* _Task requirements_: Lines with the word "metal" are the answer; copy each of them from the data below.

--- Raw data Enclosed Below ---

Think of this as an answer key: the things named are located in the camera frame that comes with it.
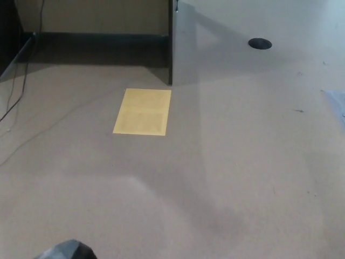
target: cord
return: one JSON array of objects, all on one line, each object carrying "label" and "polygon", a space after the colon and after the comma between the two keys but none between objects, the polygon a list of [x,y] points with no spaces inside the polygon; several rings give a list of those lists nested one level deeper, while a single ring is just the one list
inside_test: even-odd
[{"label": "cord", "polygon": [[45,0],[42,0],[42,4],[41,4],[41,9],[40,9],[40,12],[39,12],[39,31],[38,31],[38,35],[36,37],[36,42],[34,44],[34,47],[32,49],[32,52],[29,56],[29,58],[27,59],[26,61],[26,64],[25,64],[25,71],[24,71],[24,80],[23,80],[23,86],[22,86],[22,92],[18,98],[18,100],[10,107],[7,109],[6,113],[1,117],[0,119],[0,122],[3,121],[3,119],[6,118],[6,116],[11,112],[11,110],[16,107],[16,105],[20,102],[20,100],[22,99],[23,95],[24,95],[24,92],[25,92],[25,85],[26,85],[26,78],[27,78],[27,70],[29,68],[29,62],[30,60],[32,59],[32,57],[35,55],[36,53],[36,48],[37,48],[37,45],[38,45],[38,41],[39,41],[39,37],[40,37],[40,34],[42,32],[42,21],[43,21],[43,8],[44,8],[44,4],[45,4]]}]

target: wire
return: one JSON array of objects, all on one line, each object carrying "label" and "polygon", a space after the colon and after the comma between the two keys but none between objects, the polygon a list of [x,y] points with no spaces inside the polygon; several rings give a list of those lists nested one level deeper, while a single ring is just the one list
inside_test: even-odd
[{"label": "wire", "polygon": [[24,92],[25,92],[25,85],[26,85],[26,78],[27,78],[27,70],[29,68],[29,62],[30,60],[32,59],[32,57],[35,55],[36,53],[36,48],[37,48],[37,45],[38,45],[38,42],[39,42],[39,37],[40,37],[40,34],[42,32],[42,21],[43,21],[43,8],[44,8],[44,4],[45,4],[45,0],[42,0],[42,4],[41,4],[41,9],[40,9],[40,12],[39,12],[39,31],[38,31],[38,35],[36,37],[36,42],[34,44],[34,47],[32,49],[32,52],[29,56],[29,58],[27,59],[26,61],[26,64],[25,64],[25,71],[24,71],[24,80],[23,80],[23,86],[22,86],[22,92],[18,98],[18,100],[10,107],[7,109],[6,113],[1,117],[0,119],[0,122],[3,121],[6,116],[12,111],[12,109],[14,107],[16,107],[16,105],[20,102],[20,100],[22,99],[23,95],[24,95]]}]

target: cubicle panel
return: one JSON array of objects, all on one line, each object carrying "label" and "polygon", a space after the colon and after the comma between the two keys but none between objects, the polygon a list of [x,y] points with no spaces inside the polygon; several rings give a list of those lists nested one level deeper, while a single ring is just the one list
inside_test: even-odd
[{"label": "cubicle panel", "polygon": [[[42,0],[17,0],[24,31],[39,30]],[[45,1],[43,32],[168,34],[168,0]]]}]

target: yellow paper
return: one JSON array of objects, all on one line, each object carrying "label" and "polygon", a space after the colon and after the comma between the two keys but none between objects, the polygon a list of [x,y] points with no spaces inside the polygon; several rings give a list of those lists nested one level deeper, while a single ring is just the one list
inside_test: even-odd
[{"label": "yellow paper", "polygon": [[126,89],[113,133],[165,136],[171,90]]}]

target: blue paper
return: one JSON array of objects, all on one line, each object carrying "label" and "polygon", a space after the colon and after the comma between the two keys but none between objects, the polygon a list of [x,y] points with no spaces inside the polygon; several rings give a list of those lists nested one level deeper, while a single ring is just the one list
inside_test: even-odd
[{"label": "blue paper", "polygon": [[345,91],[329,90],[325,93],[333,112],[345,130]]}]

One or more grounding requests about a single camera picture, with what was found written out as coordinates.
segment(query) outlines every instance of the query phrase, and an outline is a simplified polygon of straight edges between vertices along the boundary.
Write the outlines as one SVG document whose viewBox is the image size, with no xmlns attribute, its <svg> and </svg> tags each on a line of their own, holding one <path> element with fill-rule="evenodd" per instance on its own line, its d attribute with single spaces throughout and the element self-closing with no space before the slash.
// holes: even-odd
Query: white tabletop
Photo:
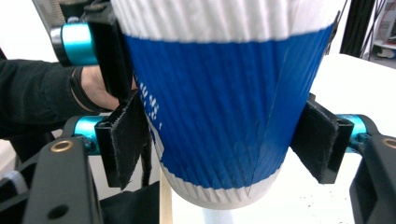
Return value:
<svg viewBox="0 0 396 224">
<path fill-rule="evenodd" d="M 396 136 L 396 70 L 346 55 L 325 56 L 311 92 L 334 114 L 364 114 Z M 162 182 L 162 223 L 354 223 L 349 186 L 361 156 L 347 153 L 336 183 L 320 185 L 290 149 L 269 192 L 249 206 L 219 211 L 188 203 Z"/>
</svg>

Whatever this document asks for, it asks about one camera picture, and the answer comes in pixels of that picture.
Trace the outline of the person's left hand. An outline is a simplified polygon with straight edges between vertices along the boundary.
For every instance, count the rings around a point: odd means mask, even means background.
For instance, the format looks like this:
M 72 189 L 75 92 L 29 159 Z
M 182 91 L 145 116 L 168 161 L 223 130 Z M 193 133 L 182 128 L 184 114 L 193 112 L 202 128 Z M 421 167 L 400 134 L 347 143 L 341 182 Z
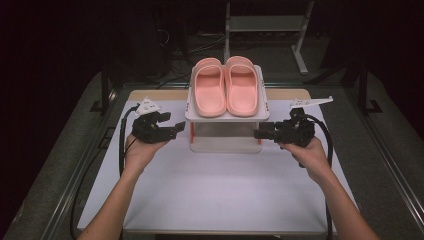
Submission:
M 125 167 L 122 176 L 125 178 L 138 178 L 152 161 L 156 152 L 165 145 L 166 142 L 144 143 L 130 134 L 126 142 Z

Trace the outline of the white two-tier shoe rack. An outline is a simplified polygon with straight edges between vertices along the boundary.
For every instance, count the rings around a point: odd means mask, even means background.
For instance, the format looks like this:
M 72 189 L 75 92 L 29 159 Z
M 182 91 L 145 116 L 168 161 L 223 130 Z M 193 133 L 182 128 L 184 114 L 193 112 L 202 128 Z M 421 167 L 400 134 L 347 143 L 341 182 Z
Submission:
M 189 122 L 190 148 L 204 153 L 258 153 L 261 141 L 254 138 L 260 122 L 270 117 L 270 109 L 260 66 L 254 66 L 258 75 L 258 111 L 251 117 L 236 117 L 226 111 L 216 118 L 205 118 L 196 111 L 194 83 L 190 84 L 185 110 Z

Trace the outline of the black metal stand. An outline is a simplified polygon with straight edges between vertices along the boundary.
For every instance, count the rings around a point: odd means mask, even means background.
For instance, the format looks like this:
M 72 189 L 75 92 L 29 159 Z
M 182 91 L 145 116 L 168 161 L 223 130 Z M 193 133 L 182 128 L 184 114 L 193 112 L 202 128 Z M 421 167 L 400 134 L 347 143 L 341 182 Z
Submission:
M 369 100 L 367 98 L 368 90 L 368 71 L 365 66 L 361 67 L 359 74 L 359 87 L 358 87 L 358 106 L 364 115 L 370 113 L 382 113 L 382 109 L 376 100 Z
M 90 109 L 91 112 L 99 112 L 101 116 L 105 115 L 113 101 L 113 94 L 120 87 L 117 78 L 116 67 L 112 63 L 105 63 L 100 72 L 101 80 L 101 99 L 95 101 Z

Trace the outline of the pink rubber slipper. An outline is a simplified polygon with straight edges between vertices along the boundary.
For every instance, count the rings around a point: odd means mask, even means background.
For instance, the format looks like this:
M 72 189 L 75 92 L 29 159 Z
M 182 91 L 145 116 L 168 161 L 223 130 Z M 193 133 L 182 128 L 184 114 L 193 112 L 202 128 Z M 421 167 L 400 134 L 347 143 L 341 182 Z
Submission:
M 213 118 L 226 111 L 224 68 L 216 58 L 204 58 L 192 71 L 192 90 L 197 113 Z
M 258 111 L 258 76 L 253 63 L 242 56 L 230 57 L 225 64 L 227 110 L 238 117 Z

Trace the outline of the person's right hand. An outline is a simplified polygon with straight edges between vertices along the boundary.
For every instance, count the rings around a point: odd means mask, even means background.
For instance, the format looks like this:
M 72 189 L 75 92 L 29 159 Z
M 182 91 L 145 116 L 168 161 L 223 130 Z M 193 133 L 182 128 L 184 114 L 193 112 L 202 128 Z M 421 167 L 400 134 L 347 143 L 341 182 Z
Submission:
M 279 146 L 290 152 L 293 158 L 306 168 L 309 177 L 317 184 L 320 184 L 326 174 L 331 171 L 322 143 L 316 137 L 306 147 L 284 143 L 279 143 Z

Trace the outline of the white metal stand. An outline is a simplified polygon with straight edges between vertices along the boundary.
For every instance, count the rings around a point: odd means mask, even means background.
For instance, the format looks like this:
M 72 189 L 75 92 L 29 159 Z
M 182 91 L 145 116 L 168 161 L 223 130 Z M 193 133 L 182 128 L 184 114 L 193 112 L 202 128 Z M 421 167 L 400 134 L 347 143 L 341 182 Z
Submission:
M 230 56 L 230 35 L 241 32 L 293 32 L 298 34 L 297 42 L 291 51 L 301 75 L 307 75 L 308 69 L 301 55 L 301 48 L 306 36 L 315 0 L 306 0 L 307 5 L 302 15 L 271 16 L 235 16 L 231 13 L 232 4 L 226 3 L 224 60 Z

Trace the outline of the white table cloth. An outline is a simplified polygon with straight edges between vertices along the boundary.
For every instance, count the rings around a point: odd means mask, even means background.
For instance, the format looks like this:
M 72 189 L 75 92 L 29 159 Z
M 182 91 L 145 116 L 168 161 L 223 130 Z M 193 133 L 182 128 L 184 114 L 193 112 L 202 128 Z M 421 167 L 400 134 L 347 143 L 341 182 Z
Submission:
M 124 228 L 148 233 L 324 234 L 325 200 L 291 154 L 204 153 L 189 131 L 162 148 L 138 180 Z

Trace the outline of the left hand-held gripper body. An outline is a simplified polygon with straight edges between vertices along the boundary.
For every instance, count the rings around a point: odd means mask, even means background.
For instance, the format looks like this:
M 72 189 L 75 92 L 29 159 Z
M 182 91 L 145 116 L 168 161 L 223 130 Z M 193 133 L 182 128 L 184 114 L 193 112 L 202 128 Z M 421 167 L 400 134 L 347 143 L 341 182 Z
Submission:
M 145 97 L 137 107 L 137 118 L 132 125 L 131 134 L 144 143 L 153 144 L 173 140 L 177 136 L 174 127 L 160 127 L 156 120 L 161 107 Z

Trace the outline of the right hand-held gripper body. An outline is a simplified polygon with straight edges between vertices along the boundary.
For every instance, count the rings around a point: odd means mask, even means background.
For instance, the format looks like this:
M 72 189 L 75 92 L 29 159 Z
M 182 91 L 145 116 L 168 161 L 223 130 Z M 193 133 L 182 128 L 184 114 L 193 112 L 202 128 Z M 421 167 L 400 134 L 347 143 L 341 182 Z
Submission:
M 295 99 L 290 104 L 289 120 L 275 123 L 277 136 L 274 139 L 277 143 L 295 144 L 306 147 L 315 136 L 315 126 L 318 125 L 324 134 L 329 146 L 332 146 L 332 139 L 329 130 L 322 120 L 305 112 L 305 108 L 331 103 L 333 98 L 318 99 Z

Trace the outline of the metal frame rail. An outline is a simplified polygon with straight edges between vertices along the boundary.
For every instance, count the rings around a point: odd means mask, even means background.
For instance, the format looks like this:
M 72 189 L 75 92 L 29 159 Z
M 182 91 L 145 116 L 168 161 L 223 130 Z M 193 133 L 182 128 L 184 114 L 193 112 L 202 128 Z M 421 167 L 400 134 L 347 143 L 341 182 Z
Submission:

--- End of Enclosed Raw data ---

* _Answer to this exercise_:
Trace the outline of the black metal stand. An outline is a simplified polygon with straight edges between vertices along the boundary.
Trace the outline of the white metal stand. An outline is a simplified polygon with straight edges between vertices along the boundary.
Trace the outline of the metal frame rail. An outline is a simplified polygon with straight edges between vertices along the boundary.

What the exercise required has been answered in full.